Register Log-in Investor Type


Aquila Energy Efficiency results address disappointing deployment

Aquila Energy Efficiency Trust (AEET) has announced its final results for the year ended 31 December 2021, during which it provided NAV and share price total returns of -0.6% and -4.3% respectively. AEET’s chair, Miriam Greenwood OBE DL, says that despite the optimism at the time of AEET’s flotation in June 2021, deployment of monies raised proved to be very disappointing over the period. Reflecting this, AEET’s board announced on 31 January 2022 that it was undertaking a comprehensive review of AEET’s investment strategy with a view to ascertaining how best to accelerate deployment.

Complete Strategy Ltd, a consultancy firm experienced in the energy sector, conducted the review and concluded that, whilst certain changes are required to enable the investment adviser to execute on the company’s investment strategy, the market opportunity for energy efficiency Investments located in Europe remains attractive, particularly in the context of high energy prices. The board consulted extensively with shareholders before undertaking the review and following its conclusion and says that, as a whole, shareholders were supportive of AEET’s continuation with certain changes (these were announced on 21 April 2022).

Changes following the strategic review

AEET’s initial continuation resolution originally intended for 2025 will now be brought forward and is expected to be voted on by Shareholders during February 2023. Should AEET’s board determine that the rate of deployment has not improved in the period from conclusion of the review to the end of July 2022, they will consider bringing that date forward.

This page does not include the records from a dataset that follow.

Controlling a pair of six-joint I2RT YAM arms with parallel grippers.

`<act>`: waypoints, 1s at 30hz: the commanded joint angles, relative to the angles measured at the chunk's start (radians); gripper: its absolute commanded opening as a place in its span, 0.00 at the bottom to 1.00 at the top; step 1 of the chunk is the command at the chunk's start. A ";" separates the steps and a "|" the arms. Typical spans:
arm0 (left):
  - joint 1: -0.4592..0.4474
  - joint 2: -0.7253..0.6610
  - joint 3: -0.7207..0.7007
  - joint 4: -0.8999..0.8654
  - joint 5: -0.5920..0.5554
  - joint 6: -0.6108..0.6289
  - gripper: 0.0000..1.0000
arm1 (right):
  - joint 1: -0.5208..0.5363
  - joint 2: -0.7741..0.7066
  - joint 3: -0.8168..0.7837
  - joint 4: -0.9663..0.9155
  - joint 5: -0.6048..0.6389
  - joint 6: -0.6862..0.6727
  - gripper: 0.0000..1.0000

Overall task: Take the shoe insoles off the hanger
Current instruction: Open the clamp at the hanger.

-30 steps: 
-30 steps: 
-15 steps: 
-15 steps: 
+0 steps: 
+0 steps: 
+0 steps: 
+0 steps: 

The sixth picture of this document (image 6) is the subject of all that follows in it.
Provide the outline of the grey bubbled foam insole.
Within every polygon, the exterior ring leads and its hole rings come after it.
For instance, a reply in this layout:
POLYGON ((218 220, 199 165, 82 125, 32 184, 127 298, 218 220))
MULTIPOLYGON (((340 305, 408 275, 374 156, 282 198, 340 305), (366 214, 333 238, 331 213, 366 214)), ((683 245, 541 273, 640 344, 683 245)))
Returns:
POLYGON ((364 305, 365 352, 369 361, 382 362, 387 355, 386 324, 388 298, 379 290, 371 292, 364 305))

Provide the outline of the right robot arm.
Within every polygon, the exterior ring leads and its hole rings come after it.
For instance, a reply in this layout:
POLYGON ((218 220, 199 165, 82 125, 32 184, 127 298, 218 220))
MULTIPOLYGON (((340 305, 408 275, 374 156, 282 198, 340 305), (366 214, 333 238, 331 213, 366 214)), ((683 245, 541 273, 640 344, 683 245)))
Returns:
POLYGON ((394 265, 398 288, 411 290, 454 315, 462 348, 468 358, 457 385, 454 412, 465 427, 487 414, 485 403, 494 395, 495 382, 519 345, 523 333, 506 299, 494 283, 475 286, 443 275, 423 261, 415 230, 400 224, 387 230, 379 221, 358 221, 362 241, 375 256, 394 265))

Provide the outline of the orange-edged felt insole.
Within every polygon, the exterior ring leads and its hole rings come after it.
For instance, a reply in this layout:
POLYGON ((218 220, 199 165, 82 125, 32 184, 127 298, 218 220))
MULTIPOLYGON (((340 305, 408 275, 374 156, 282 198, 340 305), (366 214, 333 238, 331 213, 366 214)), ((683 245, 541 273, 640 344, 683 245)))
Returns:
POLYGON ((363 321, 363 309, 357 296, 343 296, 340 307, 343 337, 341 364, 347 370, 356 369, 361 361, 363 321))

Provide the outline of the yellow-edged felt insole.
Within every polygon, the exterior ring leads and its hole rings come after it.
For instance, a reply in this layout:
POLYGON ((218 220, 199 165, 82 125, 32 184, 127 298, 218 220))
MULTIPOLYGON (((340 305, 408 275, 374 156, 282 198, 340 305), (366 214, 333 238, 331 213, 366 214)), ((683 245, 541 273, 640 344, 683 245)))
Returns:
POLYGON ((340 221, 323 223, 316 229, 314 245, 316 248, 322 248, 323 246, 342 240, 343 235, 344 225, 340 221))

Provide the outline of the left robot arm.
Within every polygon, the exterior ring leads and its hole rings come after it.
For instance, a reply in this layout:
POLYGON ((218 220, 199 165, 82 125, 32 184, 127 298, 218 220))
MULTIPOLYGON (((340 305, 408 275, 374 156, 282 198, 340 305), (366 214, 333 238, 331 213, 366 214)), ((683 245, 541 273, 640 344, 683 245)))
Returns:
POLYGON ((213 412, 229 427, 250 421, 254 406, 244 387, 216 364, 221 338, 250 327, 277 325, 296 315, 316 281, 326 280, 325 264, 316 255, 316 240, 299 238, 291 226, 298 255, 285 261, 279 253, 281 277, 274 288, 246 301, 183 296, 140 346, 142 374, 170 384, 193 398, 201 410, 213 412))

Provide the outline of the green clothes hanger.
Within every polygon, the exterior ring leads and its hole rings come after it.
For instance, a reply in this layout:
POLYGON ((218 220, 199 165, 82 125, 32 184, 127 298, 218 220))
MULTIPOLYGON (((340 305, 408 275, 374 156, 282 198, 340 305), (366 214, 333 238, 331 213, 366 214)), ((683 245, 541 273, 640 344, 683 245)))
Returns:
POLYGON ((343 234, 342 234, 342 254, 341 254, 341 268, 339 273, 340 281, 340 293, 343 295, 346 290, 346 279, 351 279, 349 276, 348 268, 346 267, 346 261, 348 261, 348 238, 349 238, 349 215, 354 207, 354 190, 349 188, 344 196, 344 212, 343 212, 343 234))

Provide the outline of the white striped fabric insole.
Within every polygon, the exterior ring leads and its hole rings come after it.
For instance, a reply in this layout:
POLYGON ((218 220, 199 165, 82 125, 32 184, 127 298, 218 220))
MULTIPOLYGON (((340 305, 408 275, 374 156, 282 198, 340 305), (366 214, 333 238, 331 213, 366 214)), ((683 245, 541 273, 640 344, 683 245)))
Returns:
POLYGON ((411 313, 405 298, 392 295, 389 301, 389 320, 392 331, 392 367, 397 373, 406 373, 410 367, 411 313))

The Investment Adviser has agreed to amend the current investment advisory agreement such that any advisory fees payable are charged only on committed capital (being the sum of funds actually invested and funds committed for investment in energy efficiency investments), this amendment will be applied retrospectively from the time of AEET’s IPO in June 2021. The original agreement entitled the investment adviser to charge fees on the Company’s NAV which would have included uninvested cash. This resulted to a reduction of the investment adviser fee from £537,331 to £76,698.

In addition, the investment adviser has increased the resources allocated to the investment team to help them meet the full deployment target by the end of December 2022 or early 2023.

The Board has also engaged Complete Strategy Ltd for an initial period of six months from April 2022 to provide it with a detailed analysis of monthly deployment performance against agreed performance milestones with the costs of this borne by the investment adviser.

AEET’s Board says that it is of the view that these actions, together with a focus by the investment adviser on larger transactions, partnering arrangements with repeat introducers of transactions and a smaller number of geographies, should provide a basis to enable the Investment Adviser to meet its deployment targets.

Investment adviser’s comments on investment activity and pipeline

Investment activity in the period

“Since its IPO in June 2021, the Company has begun executing on its strategy to invest in energy efficiency projects which are characterised by projects with (i) a low technology risk through the use of proven technologies; (ii) medium to long term contracts providing for highly predictable cash flows; and (iii) counterparties with good creditworthiness. As at the period end, the Company had entered into commitments to invests £14.1 million of its IPO proceeds of which total investments were £12.3 million. In the period between 1 January 2022 and 31 May 2022, the Company made additional commitments accounting to £5.5 million bringing the total income generating capital deployed since IPO £15.7 million. The Investment Adviser expects the remaining proceeds of the IPO to be deployed by the end of December 2022 or early 2023.”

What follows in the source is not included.